## AVAILABLE DATA
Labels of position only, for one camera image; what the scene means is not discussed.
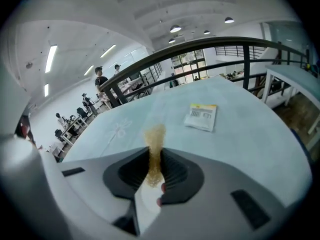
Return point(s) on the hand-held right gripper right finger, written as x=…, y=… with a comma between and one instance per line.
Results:
x=212, y=196

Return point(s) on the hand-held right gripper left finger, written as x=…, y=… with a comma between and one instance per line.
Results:
x=100, y=184

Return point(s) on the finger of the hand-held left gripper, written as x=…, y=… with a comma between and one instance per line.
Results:
x=22, y=164

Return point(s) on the beige sponge piece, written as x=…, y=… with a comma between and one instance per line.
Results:
x=155, y=144

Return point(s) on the person's right hand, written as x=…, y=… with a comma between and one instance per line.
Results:
x=163, y=188

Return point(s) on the light blue floral tablecloth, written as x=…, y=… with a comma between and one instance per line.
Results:
x=237, y=146

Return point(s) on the white office desk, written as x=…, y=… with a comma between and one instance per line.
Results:
x=72, y=129

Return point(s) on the long ceiling light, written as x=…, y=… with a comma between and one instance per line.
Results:
x=51, y=57
x=108, y=50
x=88, y=70
x=46, y=90

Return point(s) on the white and yellow packet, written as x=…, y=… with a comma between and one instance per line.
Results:
x=201, y=117

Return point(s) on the large glass window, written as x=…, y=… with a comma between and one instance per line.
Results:
x=190, y=64

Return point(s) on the white table with blue top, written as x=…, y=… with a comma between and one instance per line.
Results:
x=295, y=75

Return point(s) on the dark metal railing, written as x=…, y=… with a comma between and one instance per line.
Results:
x=175, y=49

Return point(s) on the black pendant lamp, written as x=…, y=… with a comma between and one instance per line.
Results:
x=175, y=28
x=229, y=20
x=172, y=40
x=206, y=32

## REQUIRED ACTION
Transcribe all the lines above exactly; any image among them is skipped.

## RESPONSE BELOW
Labels of position only, for one camera image; what the scene means is not discussed.
Return point(s) on the hand-held right gripper right finger, written as x=…, y=… with a comma between and one instance per line.
Results:
x=212, y=196

Return point(s) on the hand-held right gripper left finger, written as x=…, y=… with a comma between and one instance per line.
Results:
x=100, y=184

Return point(s) on the finger of the hand-held left gripper, written as x=…, y=… with a comma between and one instance per line.
Results:
x=22, y=164

Return point(s) on the beige sponge piece, written as x=…, y=… with a comma between and one instance per line.
Results:
x=155, y=144

Return point(s) on the person's right hand, written as x=…, y=… with a comma between and one instance per line.
Results:
x=163, y=188

Return point(s) on the light blue floral tablecloth, written as x=…, y=… with a comma between and one instance per line.
Results:
x=237, y=146

Return point(s) on the white office desk, written as x=…, y=… with a comma between and one instance per line.
Results:
x=72, y=129

Return point(s) on the long ceiling light, written as x=…, y=… with a comma between and one instance per line.
Results:
x=51, y=57
x=108, y=50
x=88, y=70
x=46, y=90

Return point(s) on the white and yellow packet, written as x=…, y=… with a comma between and one instance per line.
Results:
x=201, y=117

Return point(s) on the large glass window, written as x=…, y=… with a comma between and one instance per line.
Results:
x=190, y=64

Return point(s) on the white table with blue top, written as x=…, y=… with a comma between and one instance per line.
Results:
x=295, y=75

Return point(s) on the dark metal railing, written as x=…, y=… with a comma between and one instance per line.
Results:
x=175, y=49

Return point(s) on the black pendant lamp, written as x=…, y=… with a comma between and one instance per line.
Results:
x=175, y=28
x=229, y=20
x=172, y=40
x=206, y=32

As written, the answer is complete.